Since the early 20th century, doughnuts have been a popular treat in the United States. More than 10 billion doughnuts are consumed annually in the US, due in part to the large-scale expansion of corporations like Krispy Kreme and Dunkin Donuts. Although the diversity of colorful and frosted doughnuts might seem like an American delicacy, the origin of these sugar-laden treats lies at least partially in Germany.
Although doughnut-like delicacies existed throughout Europe for centuries, the first written reference of a jelly doughnut (called Gefüllte Krapfen in German) was in a cookbook from 1485. The cookbook, titled Küchenmeisterei (“Mastery of the Kitchen”) was published in Nuremberg and was one of the first to be reproduced with Johannes Gutenberg’s printing press.
These early-stage doughnuts had no holes in them, and had their interiors filled with meat, cheese, mushrooms or other ingredients, according to Leite’s Culinaria.

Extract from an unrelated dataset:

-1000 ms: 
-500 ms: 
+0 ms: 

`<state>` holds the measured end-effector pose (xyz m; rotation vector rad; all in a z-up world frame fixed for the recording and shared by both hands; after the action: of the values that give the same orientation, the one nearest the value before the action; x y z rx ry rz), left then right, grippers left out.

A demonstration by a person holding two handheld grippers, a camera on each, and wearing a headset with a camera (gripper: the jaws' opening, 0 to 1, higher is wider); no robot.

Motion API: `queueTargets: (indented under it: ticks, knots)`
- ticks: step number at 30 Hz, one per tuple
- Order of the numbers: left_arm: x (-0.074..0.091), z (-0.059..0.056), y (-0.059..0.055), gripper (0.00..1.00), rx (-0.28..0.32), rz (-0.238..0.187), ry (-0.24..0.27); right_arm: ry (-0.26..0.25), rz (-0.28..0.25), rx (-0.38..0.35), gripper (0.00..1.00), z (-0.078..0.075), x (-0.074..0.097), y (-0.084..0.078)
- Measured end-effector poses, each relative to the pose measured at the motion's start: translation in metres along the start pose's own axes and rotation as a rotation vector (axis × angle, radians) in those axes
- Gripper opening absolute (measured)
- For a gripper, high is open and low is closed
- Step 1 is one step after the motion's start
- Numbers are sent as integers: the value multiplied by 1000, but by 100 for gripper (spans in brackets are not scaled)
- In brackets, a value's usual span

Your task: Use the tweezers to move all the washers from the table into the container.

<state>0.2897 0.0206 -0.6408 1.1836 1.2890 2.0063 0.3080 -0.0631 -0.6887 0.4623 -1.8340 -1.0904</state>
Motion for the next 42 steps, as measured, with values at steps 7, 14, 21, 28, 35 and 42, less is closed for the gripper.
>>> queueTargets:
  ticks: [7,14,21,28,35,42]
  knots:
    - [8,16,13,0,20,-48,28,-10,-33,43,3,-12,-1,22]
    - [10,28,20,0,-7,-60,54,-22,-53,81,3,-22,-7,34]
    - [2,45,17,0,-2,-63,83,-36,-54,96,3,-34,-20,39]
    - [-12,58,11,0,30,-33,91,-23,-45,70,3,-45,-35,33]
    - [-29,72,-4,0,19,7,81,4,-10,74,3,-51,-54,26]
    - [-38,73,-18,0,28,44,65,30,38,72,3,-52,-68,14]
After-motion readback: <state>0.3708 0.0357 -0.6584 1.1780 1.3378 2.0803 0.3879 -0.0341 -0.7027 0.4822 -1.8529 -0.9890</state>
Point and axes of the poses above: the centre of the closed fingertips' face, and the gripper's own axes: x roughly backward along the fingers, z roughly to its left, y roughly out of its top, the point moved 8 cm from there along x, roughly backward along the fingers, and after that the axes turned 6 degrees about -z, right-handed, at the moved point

Once the price of sugar dropped in the 16th century, doughnuts became sweeter, and countries all across Europe began to adopt the sweetened versions of the jelly doughnut.
In Germany, the doughnuts have been referred to as Berliners for over 200 years. The history of this terminology remains blurry, but some sources claim that the pastry was named after a baker from Berlin. In 1756, this baker was allegedly deemed unfit for the Prussian military, but allowed to work as a baker for the regiment. While he was in the field, he would fry doughnuts over an open fire. His comrades named the treats after his hometown, calling them Berliners.
As the doughnuts evolved and spread throughout the world, they were given a variety of names; at one point, Germans even referred to them as Bismarcken, after Chancellor Otto von Bismarck. Today, terminology largely depends on the region: Berlin residents refuse to refer to the doughnuts as Berliners, calling them Pfannkuchen instead (which means “pancakes” in the rest of Germany). In parts of north and west Germany, the savory treats are still called Berliners, while in central and south Germany they are generally referred to as Krapfen. In Hesse and the Palitinate, they are are known as Kreppel.
When Europeans immigrated to the United States, they brought many of their native delicacies with them – including doughnuts. When the Dutch settled Manhattan, they introduced olykoaks (“oily cakes”) into the US, which was their name for the European doughnut.
But while traditional European doughnuts had a filling in the middle, American-style doughnuts evolved in shape to include a a hole in their center, making them perfect for dunking. The Pennsylvania Dutch were known for their production of doughnuts with a hole in the middle. These days, the colorful doughnut rings you find in US grocery stores look and taste different than the cream or jelly-filled Berliners and Krapfen sold in Germany, but both originated in Germany, growing in popularity as they became sweeter.